* _Dataset records_
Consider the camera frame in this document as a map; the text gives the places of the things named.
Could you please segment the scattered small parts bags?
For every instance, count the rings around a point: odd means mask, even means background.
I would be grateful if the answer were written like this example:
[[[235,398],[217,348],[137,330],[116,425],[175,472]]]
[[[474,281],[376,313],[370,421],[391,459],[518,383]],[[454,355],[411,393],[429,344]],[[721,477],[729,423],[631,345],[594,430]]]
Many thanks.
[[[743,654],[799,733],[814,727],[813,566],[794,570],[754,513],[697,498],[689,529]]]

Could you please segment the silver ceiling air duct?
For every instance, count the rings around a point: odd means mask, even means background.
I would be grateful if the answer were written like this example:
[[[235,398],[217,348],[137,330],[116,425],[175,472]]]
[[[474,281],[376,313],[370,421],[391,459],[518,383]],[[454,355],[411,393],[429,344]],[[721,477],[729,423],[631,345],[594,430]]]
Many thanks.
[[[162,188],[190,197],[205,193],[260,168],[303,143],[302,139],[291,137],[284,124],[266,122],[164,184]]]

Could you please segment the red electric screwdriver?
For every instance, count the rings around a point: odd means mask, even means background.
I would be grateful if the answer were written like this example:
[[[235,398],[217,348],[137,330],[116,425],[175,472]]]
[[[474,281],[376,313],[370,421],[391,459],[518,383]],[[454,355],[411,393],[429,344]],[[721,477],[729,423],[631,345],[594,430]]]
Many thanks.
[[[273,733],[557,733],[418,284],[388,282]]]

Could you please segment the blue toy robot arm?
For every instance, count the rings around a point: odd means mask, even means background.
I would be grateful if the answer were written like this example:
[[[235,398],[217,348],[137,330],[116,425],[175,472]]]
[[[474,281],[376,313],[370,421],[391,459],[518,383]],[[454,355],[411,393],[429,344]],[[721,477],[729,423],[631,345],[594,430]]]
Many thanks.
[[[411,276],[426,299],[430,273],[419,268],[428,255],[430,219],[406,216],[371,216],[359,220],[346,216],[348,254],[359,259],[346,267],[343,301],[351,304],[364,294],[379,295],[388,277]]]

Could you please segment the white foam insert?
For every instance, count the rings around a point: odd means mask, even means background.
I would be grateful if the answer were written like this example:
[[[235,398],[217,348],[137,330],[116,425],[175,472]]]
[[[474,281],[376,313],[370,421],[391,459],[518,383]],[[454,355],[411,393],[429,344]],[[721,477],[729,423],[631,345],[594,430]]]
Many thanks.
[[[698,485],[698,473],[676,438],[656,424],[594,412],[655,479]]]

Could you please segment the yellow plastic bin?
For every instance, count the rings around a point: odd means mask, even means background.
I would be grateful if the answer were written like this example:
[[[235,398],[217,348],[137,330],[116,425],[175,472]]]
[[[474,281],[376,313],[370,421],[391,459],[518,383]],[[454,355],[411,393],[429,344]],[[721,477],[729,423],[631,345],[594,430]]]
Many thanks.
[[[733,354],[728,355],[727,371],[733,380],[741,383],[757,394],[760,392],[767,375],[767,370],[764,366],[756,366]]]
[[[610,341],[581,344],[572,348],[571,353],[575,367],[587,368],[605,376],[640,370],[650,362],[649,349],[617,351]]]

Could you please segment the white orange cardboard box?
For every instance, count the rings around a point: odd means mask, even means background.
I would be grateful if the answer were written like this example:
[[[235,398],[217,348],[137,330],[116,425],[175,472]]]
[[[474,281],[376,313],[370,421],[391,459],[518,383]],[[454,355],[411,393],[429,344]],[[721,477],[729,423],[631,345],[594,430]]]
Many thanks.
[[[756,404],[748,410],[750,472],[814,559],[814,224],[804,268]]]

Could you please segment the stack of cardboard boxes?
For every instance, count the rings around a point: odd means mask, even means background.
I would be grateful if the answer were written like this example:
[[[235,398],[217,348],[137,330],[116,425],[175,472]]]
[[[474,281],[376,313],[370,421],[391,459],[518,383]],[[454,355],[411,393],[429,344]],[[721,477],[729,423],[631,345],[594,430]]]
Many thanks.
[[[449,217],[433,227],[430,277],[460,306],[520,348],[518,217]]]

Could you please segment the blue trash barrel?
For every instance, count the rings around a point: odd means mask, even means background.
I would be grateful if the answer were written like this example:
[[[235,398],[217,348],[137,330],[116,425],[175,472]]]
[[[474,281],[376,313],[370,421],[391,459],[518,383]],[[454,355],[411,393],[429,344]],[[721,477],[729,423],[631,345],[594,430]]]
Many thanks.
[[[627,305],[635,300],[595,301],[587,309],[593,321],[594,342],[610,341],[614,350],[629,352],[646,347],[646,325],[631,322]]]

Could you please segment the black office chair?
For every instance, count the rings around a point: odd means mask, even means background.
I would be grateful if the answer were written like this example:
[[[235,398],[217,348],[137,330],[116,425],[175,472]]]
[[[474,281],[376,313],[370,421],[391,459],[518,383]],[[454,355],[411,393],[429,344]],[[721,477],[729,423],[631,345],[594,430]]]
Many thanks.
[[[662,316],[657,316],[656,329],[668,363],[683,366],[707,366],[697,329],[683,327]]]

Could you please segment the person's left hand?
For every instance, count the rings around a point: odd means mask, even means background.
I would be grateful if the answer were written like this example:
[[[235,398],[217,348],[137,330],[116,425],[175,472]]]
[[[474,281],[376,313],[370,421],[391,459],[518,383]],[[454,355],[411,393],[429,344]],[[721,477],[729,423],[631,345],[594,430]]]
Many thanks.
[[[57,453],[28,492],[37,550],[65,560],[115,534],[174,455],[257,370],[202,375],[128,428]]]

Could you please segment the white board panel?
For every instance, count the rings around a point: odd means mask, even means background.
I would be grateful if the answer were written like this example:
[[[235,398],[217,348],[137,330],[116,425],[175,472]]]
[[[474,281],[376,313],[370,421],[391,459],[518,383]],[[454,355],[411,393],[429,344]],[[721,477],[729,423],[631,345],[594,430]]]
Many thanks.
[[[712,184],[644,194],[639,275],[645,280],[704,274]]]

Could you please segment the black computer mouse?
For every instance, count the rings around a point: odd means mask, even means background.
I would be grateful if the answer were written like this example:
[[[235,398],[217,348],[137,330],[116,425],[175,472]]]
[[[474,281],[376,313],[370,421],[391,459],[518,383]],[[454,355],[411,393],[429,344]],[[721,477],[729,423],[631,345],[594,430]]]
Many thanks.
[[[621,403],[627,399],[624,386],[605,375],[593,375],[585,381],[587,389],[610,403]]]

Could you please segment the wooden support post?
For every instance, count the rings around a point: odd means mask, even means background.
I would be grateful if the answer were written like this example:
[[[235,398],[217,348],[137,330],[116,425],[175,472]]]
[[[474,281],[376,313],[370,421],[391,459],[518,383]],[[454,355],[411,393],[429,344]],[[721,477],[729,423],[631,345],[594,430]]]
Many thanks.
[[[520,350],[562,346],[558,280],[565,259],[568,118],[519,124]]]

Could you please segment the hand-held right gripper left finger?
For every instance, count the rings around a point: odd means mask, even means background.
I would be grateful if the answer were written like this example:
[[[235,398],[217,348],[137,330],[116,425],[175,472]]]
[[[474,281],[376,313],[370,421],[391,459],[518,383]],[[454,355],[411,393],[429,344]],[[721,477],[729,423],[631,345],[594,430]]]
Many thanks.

* _Problem description_
Please copy the data above in its entirety, exactly as written.

* _Expected answer_
Consider the camera frame in this document as a map; the text gives the places of the things named.
Could you please segment the scattered small parts bags?
For every instance, count the rings around a point: odd means mask, even means background.
I would be grateful if the answer were written like this example:
[[[235,398],[217,348],[137,330],[116,425],[175,472]]]
[[[474,281],[376,313],[370,421],[391,459],[518,383]],[[454,355],[411,393],[429,344]],[[721,477],[729,423],[631,345],[594,430]]]
Many thanks.
[[[743,654],[799,733],[814,727],[813,566],[794,570],[754,513],[697,498],[689,529]]]

Could you please segment the silver ceiling air duct?
For every instance, count the rings around a point: odd means mask, even means background.
I would be grateful if the answer were written like this example:
[[[235,398],[217,348],[137,330],[116,425],[175,472]]]
[[[474,281],[376,313],[370,421],[391,459],[518,383]],[[454,355],[411,393],[429,344]],[[721,477],[729,423],[631,345],[594,430]]]
Many thanks.
[[[162,188],[190,197],[205,193],[260,168],[303,143],[302,139],[291,137],[284,124],[266,122],[164,184]]]

Could you please segment the red electric screwdriver?
For every instance, count the rings around a point: odd means mask, even means background.
I would be grateful if the answer were written like this example:
[[[235,398],[217,348],[137,330],[116,425],[175,472]]]
[[[474,281],[376,313],[370,421],[391,459],[518,383]],[[454,355],[411,393],[429,344]],[[721,477],[729,423],[631,345],[594,430]]]
Many thanks.
[[[273,733],[557,733],[418,284],[388,282]]]

Could you please segment the blue toy robot arm?
For every instance, count the rings around a point: odd means mask, even means background.
I would be grateful if the answer were written like this example:
[[[235,398],[217,348],[137,330],[116,425],[175,472]]]
[[[474,281],[376,313],[370,421],[391,459],[518,383]],[[454,355],[411,393],[429,344]],[[721,477],[729,423],[631,345],[594,430]]]
Many thanks.
[[[411,276],[426,299],[430,273],[419,268],[428,255],[430,219],[406,216],[371,216],[359,220],[346,216],[348,254],[359,259],[346,267],[343,301],[351,304],[364,294],[379,295],[388,277]]]

Could you please segment the white foam insert?
For every instance, count the rings around a point: odd means mask, even means background.
I would be grateful if the answer were written like this example:
[[[235,398],[217,348],[137,330],[116,425],[175,472]]]
[[[474,281],[376,313],[370,421],[391,459],[518,383]],[[454,355],[411,393],[429,344]],[[721,477],[729,423],[631,345],[594,430]]]
Many thanks.
[[[698,485],[698,473],[676,438],[656,424],[594,412],[655,479]]]

Could you please segment the yellow plastic bin?
For every instance, count the rings around a point: odd means mask, even means background.
I would be grateful if the answer were written like this example:
[[[235,398],[217,348],[137,330],[116,425],[175,472]]]
[[[474,281],[376,313],[370,421],[391,459],[518,383]],[[454,355],[411,393],[429,344]],[[721,477],[729,423],[631,345],[594,430]]]
Many thanks.
[[[733,354],[728,355],[727,371],[733,380],[741,383],[757,394],[760,392],[767,375],[767,370],[764,366],[756,366]]]
[[[610,341],[581,344],[572,348],[571,353],[575,367],[587,368],[605,376],[640,370],[650,362],[649,349],[617,351]]]

Could you please segment the white orange cardboard box?
For every instance, count the rings around a point: odd means mask, even means background.
I would be grateful if the answer were written like this example:
[[[235,398],[217,348],[137,330],[116,425],[175,472]]]
[[[474,281],[376,313],[370,421],[391,459],[518,383]],[[454,355],[411,393],[429,344]],[[721,477],[729,423],[631,345],[594,430]]]
Many thanks.
[[[756,404],[748,410],[750,472],[814,559],[814,224],[804,268]]]

Could you please segment the stack of cardboard boxes?
For every instance, count the rings around a point: odd means mask, even means background.
I would be grateful if the answer were written like this example:
[[[235,398],[217,348],[137,330],[116,425],[175,472]]]
[[[474,281],[376,313],[370,421],[391,459],[518,383]],[[454,355],[411,393],[429,344]],[[721,477],[729,423],[631,345],[594,430]]]
Many thanks.
[[[449,217],[433,227],[430,277],[460,306],[520,348],[518,217]]]

Could you please segment the blue trash barrel?
For every instance, count the rings around a point: odd means mask, even means background.
I would be grateful if the answer were written like this example:
[[[235,398],[217,348],[137,330],[116,425],[175,472]]]
[[[474,281],[376,313],[370,421],[391,459],[518,383]],[[454,355],[411,393],[429,344]],[[721,477],[729,423],[631,345],[594,430]]]
Many thanks.
[[[627,305],[635,300],[595,301],[587,309],[593,321],[594,342],[610,341],[614,350],[629,352],[646,347],[646,325],[631,322]]]

Could you please segment the black office chair?
For every instance, count the rings around a point: odd means mask, even means background.
I would be grateful if the answer were written like this example:
[[[235,398],[217,348],[137,330],[116,425],[175,472]]]
[[[474,281],[376,313],[370,421],[391,459],[518,383]],[[454,355],[411,393],[429,344]],[[721,477],[729,423],[631,345],[594,430]]]
Many thanks.
[[[662,316],[657,316],[656,329],[668,363],[683,366],[707,366],[697,329],[683,327]]]

Could you please segment the person's left hand?
For every instance, count the rings around a point: odd means mask, even means background.
I would be grateful if the answer were written like this example:
[[[235,398],[217,348],[137,330],[116,425],[175,472]]]
[[[474,281],[376,313],[370,421],[391,459],[518,383]],[[454,355],[411,393],[429,344]],[[721,477],[729,423],[631,345],[594,430]]]
Many thanks.
[[[57,453],[28,492],[37,550],[65,560],[115,534],[174,455],[257,370],[202,375],[128,428]]]

Could you please segment the white board panel?
For every instance, count the rings around a point: odd means mask, even means background.
I would be grateful if the answer were written like this example:
[[[235,398],[217,348],[137,330],[116,425],[175,472]]]
[[[474,281],[376,313],[370,421],[391,459],[518,383]],[[454,355],[411,393],[429,344]],[[721,477],[729,423],[631,345],[594,430]]]
Many thanks.
[[[712,184],[644,194],[639,275],[645,280],[704,274]]]

Could you please segment the black computer mouse?
For every instance, count the rings around a point: odd means mask, even means background.
I would be grateful if the answer were written like this example:
[[[235,398],[217,348],[137,330],[116,425],[175,472]]]
[[[474,281],[376,313],[370,421],[391,459],[518,383]],[[454,355],[411,393],[429,344]],[[721,477],[729,423],[631,345],[594,430]]]
Many thanks.
[[[621,403],[627,399],[624,386],[605,375],[593,375],[585,381],[587,389],[610,403]]]

Could you please segment the wooden support post?
For every instance, count the rings around a point: odd means mask, even means background.
I would be grateful if the answer were written like this example:
[[[235,398],[217,348],[137,330],[116,425],[175,472]]]
[[[474,281],[376,313],[370,421],[391,459],[518,383]],[[454,355],[411,393],[429,344]],[[721,477],[729,423],[631,345],[594,430]]]
Many thanks.
[[[520,350],[562,346],[558,280],[565,259],[568,118],[519,124]]]

Could you please segment the hand-held right gripper left finger?
For every instance, count the rings around a point: odd means mask, even means background.
I would be grateful if the answer were written like this example:
[[[235,398],[217,348],[137,330],[116,425],[175,472]]]
[[[474,281],[376,313],[370,421],[391,459],[518,383]],[[454,355],[411,393],[429,344]],[[721,477],[729,423],[631,345],[594,430]]]
Many thanks.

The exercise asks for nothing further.